• TASK PROMPT
From the data below, report how many lines contain the word "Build", giving the number and nothing else.

--- DATA RECORDS Enclosed Below ---

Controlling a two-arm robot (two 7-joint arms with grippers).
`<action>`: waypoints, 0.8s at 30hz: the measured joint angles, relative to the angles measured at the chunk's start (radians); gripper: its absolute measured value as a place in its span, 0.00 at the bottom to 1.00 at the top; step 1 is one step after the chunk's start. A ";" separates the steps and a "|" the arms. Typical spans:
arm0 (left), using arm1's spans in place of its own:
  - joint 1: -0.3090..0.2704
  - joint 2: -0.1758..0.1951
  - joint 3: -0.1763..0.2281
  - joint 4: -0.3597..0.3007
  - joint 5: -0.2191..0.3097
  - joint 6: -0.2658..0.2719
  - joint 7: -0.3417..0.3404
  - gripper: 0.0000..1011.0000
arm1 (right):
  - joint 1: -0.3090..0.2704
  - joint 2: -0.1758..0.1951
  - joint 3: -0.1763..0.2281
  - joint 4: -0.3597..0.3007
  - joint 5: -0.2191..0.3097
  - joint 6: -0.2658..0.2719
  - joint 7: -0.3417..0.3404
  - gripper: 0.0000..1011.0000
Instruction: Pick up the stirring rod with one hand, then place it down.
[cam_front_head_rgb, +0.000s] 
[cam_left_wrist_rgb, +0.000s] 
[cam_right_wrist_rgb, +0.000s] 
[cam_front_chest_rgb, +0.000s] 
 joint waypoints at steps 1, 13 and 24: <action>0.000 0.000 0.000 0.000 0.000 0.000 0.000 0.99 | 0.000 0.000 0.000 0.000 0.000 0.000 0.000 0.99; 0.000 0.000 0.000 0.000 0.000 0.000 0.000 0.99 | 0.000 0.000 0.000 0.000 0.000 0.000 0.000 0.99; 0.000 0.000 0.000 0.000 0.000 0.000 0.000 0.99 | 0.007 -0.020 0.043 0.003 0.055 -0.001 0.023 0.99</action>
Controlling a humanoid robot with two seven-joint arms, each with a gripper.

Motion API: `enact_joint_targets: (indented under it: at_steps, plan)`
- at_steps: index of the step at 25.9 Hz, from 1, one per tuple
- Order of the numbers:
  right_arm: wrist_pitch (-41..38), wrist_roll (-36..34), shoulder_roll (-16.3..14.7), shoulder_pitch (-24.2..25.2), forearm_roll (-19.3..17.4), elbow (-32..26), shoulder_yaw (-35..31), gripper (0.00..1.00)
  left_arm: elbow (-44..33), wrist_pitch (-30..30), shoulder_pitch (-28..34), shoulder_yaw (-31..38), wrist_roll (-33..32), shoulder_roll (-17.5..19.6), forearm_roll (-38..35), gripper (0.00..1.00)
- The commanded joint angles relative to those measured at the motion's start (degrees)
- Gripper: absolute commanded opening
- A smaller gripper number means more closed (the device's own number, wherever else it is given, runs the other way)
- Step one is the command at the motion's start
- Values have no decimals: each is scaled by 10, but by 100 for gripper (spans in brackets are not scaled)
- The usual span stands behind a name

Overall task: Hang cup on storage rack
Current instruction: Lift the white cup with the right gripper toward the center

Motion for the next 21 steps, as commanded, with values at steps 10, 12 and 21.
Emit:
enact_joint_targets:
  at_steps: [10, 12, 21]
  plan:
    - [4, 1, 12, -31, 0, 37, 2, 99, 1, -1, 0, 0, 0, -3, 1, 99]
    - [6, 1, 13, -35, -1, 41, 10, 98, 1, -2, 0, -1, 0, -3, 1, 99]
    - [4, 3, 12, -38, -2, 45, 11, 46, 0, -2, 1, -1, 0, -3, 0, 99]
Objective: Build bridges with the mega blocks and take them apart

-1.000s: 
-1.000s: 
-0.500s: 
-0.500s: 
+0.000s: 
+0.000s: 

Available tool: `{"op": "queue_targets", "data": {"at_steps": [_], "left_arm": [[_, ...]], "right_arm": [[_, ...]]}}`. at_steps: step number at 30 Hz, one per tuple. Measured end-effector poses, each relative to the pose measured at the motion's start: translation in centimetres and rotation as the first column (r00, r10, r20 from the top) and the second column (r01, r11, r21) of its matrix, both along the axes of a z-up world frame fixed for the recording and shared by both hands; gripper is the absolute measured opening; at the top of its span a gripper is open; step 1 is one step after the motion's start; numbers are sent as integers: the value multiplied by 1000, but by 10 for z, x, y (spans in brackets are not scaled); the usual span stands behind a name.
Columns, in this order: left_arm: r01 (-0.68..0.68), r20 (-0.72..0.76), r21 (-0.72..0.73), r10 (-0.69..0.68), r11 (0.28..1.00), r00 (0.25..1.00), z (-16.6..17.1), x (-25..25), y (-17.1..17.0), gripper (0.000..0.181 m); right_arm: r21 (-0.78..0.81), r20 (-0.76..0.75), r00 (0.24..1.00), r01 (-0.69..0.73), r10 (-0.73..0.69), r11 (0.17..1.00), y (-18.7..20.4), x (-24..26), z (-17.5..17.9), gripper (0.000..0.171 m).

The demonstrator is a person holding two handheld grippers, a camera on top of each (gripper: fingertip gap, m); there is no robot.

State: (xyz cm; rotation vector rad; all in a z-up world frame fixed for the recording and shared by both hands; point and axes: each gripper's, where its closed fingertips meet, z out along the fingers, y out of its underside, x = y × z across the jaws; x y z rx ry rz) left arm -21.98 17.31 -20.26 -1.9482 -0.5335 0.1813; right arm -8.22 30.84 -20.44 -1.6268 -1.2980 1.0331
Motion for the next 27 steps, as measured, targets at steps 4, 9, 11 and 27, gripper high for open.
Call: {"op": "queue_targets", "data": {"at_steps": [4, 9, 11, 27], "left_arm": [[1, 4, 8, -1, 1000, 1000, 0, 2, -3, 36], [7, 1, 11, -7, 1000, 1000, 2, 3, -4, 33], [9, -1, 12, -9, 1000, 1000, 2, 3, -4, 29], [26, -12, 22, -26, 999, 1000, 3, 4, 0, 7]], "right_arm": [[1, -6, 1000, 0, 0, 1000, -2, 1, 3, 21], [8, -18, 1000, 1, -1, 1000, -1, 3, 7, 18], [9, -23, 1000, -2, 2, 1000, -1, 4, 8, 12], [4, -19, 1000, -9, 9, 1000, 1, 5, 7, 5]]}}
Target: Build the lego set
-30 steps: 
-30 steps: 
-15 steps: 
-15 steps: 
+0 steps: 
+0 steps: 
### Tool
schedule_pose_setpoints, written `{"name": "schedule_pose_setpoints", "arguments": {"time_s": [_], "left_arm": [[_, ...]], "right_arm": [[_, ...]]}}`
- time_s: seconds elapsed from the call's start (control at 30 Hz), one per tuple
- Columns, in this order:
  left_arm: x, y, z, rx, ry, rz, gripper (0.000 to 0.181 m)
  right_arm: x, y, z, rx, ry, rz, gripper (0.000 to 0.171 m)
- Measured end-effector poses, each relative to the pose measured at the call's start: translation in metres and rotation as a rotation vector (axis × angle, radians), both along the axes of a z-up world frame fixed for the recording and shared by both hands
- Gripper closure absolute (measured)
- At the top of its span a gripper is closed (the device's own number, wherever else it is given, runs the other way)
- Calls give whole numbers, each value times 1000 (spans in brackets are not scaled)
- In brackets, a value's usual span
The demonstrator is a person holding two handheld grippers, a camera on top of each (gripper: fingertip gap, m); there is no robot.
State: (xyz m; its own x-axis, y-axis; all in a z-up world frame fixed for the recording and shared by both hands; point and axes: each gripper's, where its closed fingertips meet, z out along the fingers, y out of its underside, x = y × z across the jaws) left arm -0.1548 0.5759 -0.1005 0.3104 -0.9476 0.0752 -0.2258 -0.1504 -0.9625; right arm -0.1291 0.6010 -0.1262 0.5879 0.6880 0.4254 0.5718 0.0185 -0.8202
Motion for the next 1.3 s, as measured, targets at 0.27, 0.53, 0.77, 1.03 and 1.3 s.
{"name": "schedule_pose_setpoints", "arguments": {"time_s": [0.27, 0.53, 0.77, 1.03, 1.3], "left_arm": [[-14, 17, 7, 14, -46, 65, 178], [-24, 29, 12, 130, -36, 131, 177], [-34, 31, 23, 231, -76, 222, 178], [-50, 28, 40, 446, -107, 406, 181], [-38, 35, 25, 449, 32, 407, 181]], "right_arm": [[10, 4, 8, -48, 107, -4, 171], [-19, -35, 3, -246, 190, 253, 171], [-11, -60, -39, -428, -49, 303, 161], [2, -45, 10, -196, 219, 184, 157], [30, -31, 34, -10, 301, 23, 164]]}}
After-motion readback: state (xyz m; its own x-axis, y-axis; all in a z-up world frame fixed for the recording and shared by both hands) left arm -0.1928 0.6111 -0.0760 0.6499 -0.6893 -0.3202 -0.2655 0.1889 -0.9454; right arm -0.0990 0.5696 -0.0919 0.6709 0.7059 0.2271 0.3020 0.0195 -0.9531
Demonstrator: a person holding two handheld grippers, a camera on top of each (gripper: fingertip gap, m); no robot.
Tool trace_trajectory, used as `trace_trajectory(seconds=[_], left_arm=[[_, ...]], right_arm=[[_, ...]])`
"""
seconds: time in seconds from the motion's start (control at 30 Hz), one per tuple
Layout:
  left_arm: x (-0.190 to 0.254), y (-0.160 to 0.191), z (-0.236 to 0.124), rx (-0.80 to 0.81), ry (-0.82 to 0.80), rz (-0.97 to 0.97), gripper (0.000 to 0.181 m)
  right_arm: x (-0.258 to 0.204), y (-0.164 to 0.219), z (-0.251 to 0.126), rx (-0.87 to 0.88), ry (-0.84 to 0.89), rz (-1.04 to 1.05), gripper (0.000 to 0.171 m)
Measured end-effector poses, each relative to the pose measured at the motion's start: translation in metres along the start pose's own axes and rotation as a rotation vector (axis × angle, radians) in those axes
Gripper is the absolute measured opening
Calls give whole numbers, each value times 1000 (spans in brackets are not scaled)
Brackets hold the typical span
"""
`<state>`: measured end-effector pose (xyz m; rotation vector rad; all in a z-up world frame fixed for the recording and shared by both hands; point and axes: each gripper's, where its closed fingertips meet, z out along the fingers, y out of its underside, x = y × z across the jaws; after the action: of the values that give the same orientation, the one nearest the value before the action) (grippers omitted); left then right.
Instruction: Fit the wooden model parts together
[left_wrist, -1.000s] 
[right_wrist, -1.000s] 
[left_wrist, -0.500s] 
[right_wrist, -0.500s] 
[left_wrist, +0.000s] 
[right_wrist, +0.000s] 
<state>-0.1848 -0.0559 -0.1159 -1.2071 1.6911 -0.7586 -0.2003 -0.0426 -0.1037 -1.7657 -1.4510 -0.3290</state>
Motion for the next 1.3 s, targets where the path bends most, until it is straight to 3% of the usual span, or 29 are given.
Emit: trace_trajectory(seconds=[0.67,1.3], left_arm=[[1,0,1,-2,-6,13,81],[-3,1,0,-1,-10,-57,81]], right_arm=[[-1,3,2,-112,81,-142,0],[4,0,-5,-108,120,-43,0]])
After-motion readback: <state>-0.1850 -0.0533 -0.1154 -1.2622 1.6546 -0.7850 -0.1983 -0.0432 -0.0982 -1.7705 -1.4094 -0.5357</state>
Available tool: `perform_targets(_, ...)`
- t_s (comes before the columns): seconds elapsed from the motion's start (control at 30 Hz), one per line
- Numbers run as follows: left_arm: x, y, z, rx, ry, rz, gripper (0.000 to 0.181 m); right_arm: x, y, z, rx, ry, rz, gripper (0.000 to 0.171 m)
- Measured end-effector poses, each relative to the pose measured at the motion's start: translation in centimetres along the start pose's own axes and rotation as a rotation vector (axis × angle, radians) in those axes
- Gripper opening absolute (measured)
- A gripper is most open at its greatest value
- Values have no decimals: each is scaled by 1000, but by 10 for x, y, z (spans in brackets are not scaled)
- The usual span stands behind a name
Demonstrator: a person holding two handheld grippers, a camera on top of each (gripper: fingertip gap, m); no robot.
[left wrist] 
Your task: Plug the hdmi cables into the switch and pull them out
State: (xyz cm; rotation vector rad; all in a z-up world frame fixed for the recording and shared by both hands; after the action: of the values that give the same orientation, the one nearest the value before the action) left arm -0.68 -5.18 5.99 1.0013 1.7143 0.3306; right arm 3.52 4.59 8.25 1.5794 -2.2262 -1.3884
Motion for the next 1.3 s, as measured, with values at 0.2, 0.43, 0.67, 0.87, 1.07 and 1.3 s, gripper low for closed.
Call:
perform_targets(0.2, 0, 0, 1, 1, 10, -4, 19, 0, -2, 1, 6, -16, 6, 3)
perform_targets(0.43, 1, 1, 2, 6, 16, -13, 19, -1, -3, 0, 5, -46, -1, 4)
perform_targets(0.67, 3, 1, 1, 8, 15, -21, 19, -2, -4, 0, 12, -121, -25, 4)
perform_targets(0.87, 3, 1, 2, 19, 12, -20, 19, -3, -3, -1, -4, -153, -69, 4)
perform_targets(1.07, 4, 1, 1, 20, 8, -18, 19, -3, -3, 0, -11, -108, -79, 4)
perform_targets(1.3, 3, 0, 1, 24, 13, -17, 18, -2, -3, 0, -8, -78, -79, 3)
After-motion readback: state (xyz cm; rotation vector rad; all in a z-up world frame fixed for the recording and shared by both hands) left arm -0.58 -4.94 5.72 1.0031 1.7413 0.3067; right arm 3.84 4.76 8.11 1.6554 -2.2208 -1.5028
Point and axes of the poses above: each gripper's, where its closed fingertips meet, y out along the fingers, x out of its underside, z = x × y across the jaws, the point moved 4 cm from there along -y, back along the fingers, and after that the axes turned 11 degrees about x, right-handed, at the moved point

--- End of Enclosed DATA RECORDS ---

• ANSWER FOR THIS EXERCISE
2